Omnitone uses Travis and Karma test runner for the automated testing. To run the test suite locally, make sure to install dependencies before launch the local test runner. The test suite requires the promisifed version of OfflineAudioContext, so the Karma test runner will choose Chrome as a default test runner.
npm test
Since the test suite requires Chromium-based browser, the following set up might be necessary for Karma to run properly on Linux distros without Chromium-based browser.
# Tested with Ubuntu 16.04
sudo apt install chromium-browser
export CHROME_BIN=chromium-browser
Omnitone is designed to run on any browser that supports Web Audio API, however, it does not address the incompatibility issue around various media codecs in the browser. At the time of writing, the decoding of compressed multichannel audio with more than 3 channels via <video>
or <audio>
elements is not fully supported by the majority of mobile browsers.
Special thanks to Boris Smus, Brandon Jones, Dillon Cower, Drew Allen, Julius Kammerl and Marcin Gorzel for their help on this project. We are also grateful to Tim Fain and Jaunt VR for their permission to use beautiful VR contents in the demo.
If you have found an error in this library, please file an issue at: https://github.com/GoogleChrome/omnitone/issues.

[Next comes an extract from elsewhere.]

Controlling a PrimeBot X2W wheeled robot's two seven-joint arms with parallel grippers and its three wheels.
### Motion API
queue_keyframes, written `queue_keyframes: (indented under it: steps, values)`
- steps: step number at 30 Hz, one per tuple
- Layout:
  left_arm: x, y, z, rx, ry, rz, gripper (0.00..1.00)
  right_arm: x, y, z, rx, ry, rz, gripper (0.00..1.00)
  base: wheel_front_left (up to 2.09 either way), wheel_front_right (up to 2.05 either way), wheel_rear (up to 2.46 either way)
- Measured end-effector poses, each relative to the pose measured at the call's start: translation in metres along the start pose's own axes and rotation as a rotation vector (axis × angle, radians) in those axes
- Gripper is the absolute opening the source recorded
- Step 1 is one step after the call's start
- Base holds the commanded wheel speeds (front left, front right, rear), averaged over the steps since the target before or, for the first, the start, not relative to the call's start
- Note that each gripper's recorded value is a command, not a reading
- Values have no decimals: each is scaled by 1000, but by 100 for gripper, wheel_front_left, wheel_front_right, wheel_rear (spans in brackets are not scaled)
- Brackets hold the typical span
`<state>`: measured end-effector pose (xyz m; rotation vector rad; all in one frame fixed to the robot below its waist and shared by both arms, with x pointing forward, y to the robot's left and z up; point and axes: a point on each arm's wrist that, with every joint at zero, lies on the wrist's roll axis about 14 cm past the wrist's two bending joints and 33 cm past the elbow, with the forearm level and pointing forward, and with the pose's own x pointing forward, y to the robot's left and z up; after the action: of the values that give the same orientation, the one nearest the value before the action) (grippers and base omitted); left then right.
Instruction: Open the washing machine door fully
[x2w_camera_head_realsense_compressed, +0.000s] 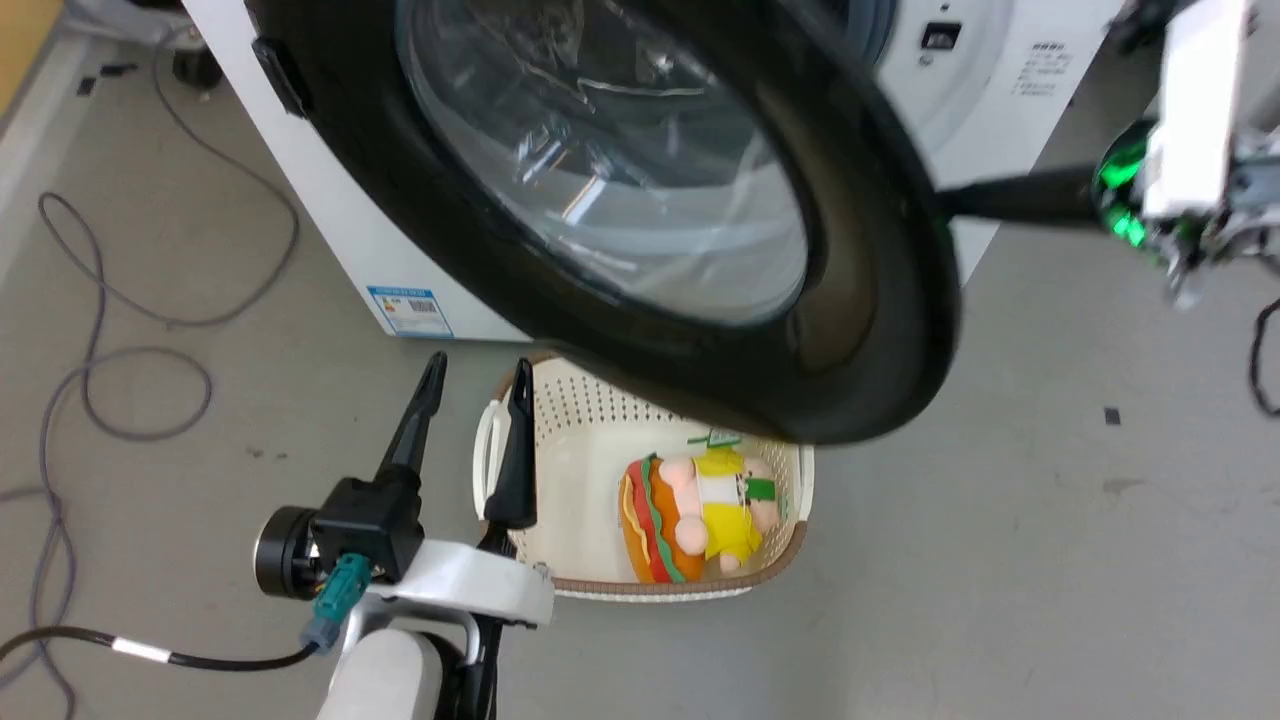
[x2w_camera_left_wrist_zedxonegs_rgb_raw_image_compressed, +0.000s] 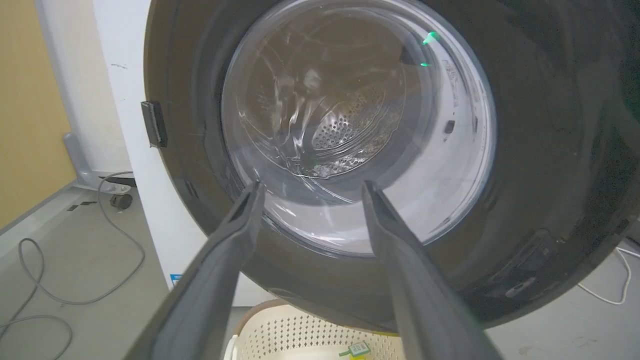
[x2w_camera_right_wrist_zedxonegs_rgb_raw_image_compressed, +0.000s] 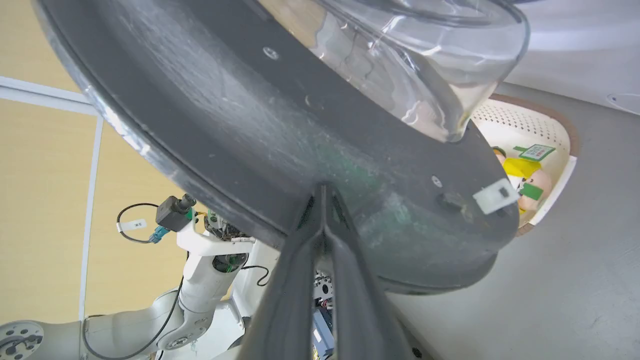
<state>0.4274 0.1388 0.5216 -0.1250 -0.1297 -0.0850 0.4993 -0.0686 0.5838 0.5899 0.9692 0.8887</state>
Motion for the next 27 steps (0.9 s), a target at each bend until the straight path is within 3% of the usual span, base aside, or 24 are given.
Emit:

Patches are encouraged, and may be submitted by forking this project and submitting a pull request through GitHub. See CONTRIBUTING for more detail.
Copyright 2016 Google Inc. All Rights Reserved.
Licensed under the Apache License, Version 2.0 (the "License"); you may not use this file except in compliance with the License. You may obtain a copy of the License at
http://www.apache.org/licenses/LICENSE-2.0
Unless required by applicable law or agreed to in writing, software distributed under the License is distributed on an "AS IS" BASIS, WITHOUT WARRANTIES OR CONDITIONS OF ANY KIND, either express or implied. See the License for the specific language governing permissions and limitations under the License.